For this exercise, restate word for word only the lines from the first line of the data to the line containing "Outline the black right gripper".

DATA EXTRACT>
____

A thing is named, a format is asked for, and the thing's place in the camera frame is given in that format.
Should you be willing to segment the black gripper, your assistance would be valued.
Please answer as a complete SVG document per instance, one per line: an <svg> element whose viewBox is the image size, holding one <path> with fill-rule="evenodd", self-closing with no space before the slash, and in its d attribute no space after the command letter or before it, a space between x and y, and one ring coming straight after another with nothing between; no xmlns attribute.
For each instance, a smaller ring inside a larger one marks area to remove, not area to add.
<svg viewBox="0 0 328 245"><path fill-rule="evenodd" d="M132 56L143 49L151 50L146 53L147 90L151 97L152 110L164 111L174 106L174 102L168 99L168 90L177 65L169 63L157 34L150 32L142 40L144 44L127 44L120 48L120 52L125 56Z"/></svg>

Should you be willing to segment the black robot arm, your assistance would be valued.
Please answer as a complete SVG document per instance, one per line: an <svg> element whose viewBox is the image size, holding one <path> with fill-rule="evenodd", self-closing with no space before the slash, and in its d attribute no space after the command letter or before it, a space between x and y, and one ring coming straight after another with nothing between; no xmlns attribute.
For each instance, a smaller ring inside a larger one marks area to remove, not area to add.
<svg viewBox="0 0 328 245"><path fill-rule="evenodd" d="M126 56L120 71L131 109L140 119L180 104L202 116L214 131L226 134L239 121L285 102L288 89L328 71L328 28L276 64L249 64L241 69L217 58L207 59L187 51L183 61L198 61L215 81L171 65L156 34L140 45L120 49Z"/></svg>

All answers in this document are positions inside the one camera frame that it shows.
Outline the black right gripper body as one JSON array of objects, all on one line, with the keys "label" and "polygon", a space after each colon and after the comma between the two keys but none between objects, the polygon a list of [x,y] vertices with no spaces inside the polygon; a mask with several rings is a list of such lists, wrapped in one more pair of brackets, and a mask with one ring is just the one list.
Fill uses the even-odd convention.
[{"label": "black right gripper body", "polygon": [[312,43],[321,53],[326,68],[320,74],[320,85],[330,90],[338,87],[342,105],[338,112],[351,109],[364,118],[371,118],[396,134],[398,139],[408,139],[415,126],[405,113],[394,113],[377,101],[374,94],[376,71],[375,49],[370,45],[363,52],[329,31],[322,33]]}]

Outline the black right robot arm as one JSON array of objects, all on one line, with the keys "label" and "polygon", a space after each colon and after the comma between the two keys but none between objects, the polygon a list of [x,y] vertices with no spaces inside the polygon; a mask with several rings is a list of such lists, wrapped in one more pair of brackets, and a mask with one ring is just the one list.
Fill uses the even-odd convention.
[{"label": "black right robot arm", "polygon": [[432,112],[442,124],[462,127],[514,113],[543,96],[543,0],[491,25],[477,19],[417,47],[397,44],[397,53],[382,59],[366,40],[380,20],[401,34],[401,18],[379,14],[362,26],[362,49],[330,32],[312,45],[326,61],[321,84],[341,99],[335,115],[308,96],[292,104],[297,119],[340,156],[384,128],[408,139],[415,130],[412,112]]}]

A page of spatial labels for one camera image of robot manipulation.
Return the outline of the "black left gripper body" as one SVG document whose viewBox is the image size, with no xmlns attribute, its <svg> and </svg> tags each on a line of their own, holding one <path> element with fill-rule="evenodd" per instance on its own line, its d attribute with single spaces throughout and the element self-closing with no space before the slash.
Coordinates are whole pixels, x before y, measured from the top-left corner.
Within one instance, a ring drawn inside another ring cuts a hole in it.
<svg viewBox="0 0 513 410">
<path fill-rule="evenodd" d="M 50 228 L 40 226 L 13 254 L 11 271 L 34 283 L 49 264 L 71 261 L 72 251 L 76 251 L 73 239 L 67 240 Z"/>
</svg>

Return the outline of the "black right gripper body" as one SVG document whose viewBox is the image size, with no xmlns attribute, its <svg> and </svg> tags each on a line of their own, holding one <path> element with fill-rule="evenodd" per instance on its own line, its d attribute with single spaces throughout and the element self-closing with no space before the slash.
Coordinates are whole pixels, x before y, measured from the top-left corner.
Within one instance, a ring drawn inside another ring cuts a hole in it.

____

EXPECTED OUTPUT>
A thing is named, a format is asked for, and the thing's place in the camera frame is given in that format.
Should you be willing to segment the black gripper, your assistance would be valued.
Please answer as a complete SVG document per instance, one per line: an <svg> element whose viewBox is the image size, holding one <path> with fill-rule="evenodd", self-closing with no space before the slash, and in its d attribute no space after the command letter or before it, a space between x and y, and one ring coming straight after another with nothing between; no xmlns attribute.
For each instance, a smaller ring inside a larger one marks area to remove, not area to add.
<svg viewBox="0 0 328 245"><path fill-rule="evenodd" d="M132 56L143 49L151 50L146 53L147 90L151 97L152 110L164 111L174 106L174 102L168 99L168 90L177 65L169 63L157 34L150 32L142 40L144 44L127 44L120 48L120 52L125 56Z"/></svg>

Should you be willing to segment the black robot arm, your assistance would be valued.
Please answer as a complete SVG document per instance, one per line: an <svg> element whose viewBox is the image size, holding one <path> with fill-rule="evenodd", self-closing with no space before the slash, and in its d attribute no space after the command letter or before it, a space between x and y, and one ring coming straight after another with nothing between; no xmlns attribute.
For each instance, a smaller ring inside a larger one marks area to remove, not area to add.
<svg viewBox="0 0 328 245"><path fill-rule="evenodd" d="M126 56L120 71L131 109L140 119L180 104L202 116L214 131L226 134L239 121L285 102L288 89L328 71L328 28L276 64L249 64L241 69L217 58L207 59L187 51L183 61L198 61L215 81L171 65L156 34L140 45L120 49Z"/></svg>

All answers in this document are positions inside the one camera frame that it shows.
Outline the black right gripper body as one JSON array of objects, all on one line, with the keys "label" and "polygon", a space after each colon and after the comma between the two keys but none between objects, the polygon a list of [x,y] vertices with no spaces inside the polygon; a mask with several rings is a list of such lists, wrapped in one more pair of brackets, and a mask with one ring is just the one list.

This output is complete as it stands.